[Spambayes] RE: [spambayes-bugs] Spambayes repeatedly classifies messagesfrommailing list as SPAM despite multiple (20+) recoveriesfromspam folder

Tue Sep 9 22:47:36 EDT 2003

[Brian Schwarz]
>>> It's not a big issue, but I've noticed that my m-w.com "word
>>> of the day" is consistently flagged by Spambayes as spam [...]
>>> Here is an example of the mailing list messages that keep
>>> getting mislabeled as spam.

[Tony Meyer]
>> Would you also be able to send a copy of the tokens (with
>> scores/count) that this message produces?  You can do this via the
>> "Show Clues" command in the Outlook plug-in, or via the web
>> interface, or with the "debug" header in hammiefilter.  (It would
>> also be great to know which application you are using).
>>
>> It's the clues that provide the clues ;), not the message itself.

[Brian]
> Sorry, I should have thought of that.  I'm not really that surprised
> that the message gets flagged as spam initially - I'm just surprised
> that after a couple of weeks of "teaching" that this mailing list
> message hasn't been "whitelisted."
>
> Spam Score: 0.833733
>
>
> word                                spamprob         #ham  #spam
> '*H*'                               0.0566883           -      -
> '*S*'                               0.724154            -      -
> 'url:mydomain'                         0.00493094      17079      0

Yikes!  From this line I deduce you trained on about 378 *times* more ham
messages than spam messages.  spambayes works best if you train on an
approximately equal number of each.  Continuing to train on even more ham
than spam probably isn't going to help you at all.

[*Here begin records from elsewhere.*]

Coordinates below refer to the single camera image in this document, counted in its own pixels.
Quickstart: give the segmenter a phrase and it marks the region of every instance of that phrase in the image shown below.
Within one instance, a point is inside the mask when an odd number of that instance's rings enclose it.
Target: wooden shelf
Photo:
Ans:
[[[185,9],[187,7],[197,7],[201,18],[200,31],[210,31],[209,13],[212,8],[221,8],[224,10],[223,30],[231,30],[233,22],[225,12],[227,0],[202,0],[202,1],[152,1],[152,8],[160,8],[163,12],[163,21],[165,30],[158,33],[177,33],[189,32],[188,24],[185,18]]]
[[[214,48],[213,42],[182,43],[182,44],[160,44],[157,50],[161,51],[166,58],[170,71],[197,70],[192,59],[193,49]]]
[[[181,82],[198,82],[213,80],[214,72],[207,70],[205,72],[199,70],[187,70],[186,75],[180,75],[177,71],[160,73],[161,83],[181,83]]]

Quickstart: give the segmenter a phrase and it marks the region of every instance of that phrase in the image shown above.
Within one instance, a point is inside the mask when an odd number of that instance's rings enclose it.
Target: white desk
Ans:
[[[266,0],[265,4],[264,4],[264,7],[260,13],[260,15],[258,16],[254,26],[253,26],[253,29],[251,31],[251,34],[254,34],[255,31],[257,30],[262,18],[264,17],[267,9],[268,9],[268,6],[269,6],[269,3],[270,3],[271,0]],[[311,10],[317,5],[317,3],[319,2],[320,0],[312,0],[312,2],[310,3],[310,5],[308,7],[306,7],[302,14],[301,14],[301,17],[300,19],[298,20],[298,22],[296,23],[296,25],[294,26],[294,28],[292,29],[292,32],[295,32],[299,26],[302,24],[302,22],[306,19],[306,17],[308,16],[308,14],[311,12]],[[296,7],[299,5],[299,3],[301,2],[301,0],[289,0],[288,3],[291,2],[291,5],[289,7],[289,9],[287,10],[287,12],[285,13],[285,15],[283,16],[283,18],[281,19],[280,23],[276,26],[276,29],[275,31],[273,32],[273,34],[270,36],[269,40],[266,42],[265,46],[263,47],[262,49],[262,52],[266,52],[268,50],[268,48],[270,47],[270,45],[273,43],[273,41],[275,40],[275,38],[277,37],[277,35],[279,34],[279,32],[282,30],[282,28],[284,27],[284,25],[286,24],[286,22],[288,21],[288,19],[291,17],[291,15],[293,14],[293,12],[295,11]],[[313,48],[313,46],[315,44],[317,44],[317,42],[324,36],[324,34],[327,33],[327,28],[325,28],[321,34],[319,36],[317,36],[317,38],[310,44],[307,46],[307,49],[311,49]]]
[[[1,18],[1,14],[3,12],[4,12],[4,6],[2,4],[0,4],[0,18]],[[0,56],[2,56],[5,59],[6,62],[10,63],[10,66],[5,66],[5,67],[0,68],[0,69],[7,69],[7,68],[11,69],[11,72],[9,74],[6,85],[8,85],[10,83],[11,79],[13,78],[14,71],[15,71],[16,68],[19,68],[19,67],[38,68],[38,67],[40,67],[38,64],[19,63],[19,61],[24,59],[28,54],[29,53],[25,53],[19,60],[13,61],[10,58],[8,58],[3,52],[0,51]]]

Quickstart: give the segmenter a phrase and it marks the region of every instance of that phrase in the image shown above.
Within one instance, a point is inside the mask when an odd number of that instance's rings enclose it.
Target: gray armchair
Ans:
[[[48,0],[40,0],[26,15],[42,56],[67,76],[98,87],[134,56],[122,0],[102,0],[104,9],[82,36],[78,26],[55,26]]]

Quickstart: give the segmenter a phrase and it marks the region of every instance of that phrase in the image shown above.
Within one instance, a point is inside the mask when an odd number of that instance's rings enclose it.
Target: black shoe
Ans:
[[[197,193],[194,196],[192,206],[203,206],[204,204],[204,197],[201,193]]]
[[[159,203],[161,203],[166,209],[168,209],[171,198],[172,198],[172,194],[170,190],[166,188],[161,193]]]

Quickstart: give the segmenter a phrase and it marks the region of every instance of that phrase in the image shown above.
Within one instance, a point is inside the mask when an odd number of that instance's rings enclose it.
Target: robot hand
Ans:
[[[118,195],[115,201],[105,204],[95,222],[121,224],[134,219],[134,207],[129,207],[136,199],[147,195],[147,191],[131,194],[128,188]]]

So try balancing your training data (i.e., train on much less ham) and see
what happens.  If you don't want to try that, find your
default_bayes_customize.ini file, and change the line

experimental_ham_spam_imbalance_adjustment: True

to

experimental_ham_spam_imbalance_adjustment: False

That should help your specific problem a lot, but may increase the false
negative rate too (may give hammier scores to genuine spam messages).  If
you try it, let us know what happens.  Nobody developing this code had such
extreme training-set imbalance, and we really don't know what to do about
it.  Nothing we've tried so far works well for everyone in its presence
(apart from users finding a way to balance their training data themselves).